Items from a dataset
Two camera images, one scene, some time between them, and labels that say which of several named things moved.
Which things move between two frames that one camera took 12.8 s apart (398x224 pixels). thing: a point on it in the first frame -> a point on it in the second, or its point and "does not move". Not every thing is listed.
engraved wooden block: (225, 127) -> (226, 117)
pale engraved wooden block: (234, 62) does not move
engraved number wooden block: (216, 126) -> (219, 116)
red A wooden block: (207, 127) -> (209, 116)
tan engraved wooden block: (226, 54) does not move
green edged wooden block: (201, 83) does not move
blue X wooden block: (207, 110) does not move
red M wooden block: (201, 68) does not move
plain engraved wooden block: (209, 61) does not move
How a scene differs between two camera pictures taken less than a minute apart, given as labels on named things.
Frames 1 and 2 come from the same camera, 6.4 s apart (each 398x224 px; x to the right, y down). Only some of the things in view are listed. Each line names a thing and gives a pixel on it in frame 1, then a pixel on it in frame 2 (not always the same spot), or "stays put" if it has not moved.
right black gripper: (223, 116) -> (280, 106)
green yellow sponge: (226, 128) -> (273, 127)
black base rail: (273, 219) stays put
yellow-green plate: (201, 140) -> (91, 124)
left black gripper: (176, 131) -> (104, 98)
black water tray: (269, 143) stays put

WORK TO BE COMPLETED.
Pick out every line above that holds the word "wooden" and copy it.

SOLUTION FOR THIS TASK.
engraved wooden block: (225, 127) -> (226, 117)
pale engraved wooden block: (234, 62) does not move
engraved number wooden block: (216, 126) -> (219, 116)
red A wooden block: (207, 127) -> (209, 116)
tan engraved wooden block: (226, 54) does not move
green edged wooden block: (201, 83) does not move
blue X wooden block: (207, 110) does not move
red M wooden block: (201, 68) does not move
plain engraved wooden block: (209, 61) does not move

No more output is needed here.